3. O abuso de direito pode facilmente tornar-se em instrumentos de uma jurisprudência "imediatista ou do sentimento", se não for minimamente enquadrado numa perspectiva teórica.
Decisão Texto Integral: Acordam no Supremo Tribunal de Justiça

1. "A", deu sucessivamente de arrendamento a "B - Comércio e Indústria de Hotelaria, Lª", e C, o rés do chão, cave e quintal do prédio urbano sito na Estrada Nacional 10-5, lugar de Porto Alto, freguesia de Samora Correia, município de Benavente;
entre os dois negócios interpôs-se uma bem sucedida acção de despejo contra a primeira arrendatária;
posteriormente ao segundo negócio, a sentença de despejo foi objecto de recurso de revisão, com fundamento na falta de citação da ré, e, na sequência do êxito deste recurso, veio "B - Comércio e Indústria de Hotelaria, Lª", a ser absolvida do pedido, no despacho saneador, por efeito de caducidade decorrente do depósito das rendas devidas e correspondente indemnização.
Na acção em que se insere o presente recurso de revista, "B - Comércio e Indústria de Hotelaria, Lª", pede que seja reconhecida a prevalência do seu direito de arrendatária sobre o de C, a consequente entrega do local, e, finalmente, a condenação da senhoria a indemnizar os prejuízos que lhe causou, ou, subsidiariamente, a restituir o indevido enriquecimento.

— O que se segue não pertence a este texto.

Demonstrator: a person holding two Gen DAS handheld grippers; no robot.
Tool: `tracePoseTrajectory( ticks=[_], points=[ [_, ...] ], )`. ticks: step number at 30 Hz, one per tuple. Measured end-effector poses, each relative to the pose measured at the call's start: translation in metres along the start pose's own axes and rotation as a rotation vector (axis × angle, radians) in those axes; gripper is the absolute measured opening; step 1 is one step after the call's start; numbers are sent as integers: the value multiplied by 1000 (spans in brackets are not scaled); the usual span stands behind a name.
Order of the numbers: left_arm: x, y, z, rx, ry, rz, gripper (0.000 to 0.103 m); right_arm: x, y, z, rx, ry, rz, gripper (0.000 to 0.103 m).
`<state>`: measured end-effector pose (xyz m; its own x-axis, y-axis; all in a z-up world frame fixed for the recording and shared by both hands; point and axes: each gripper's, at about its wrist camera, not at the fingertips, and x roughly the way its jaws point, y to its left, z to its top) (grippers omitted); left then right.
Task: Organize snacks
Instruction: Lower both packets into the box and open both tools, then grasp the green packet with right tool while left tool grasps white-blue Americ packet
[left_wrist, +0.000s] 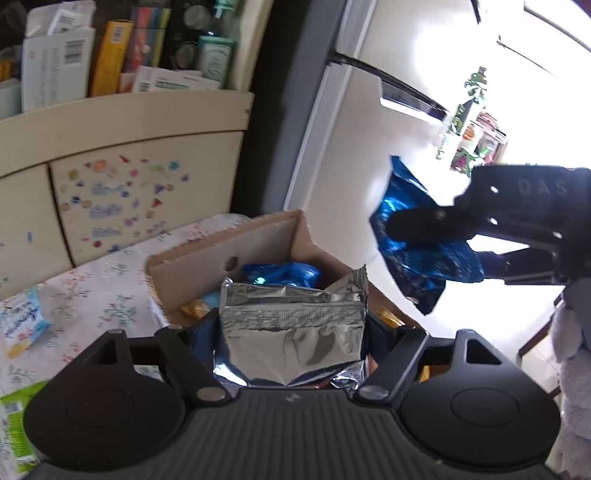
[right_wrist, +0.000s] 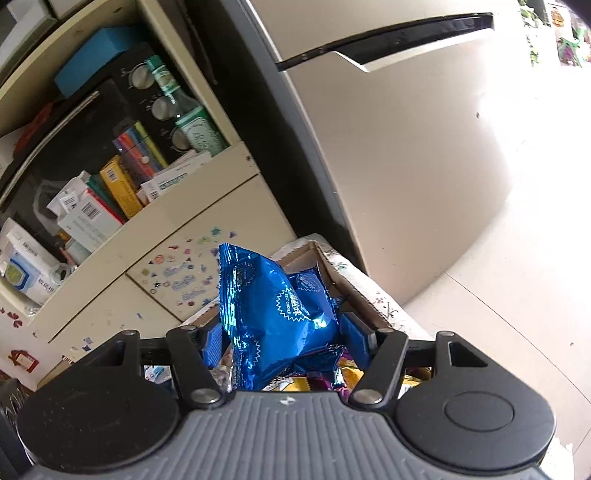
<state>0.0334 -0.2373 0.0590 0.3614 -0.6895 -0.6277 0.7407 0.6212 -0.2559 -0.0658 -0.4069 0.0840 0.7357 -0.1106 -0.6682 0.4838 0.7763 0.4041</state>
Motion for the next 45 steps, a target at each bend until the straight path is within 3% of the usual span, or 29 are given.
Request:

Em 1ª instância, a acção improcedeu, por causa de abuso de direito.
A Relação de Lisboa não entendeu assim, pelo que, com fundamento no disposto no artº 407º, CC, que rege para os casos de incompatibilidade entre direitos pessoais de gozo, deu provimento ao pedido de devolução do local, confirmando, no entanto a decisão recorrida na parte respeitante ao pedido de indemnização.
Ambas as partes, autora "B - Comércio e Indústria de Hotelaria, Lª", e réus, A e C, pedem, agora, revista, com os seguintes fundamentos:
a autora
os elementos existentes no processo e a matéria de facto provada permitem concluir que se o local tivesse sido entregue logo que a senhoria teve conhecimento do êxito do recurso de revisão, a recorrente teria exercido, ali, desde então, a sua actividade e auferido os correspondentes lucros;
de todo o modo, a indisponibilidade do local provocou um empobrecimento da recorrente e consequente enriquecimento da senhoria, que, não tendo justificação, deve ser restituído;
os réus o artº407º, CC, em que se fundamentou o acórdão impugnado, deve ser interpretado no sentido de que o momento relevante para a determinação do direito prevalecente é o do efectivo gozo do direito e não o da celebração do negócio;
em todo o caso, o pedido de devolução do local arrendado, nas circunstâncias, constitui abuso de direito, tal como decidido em 1ª instância.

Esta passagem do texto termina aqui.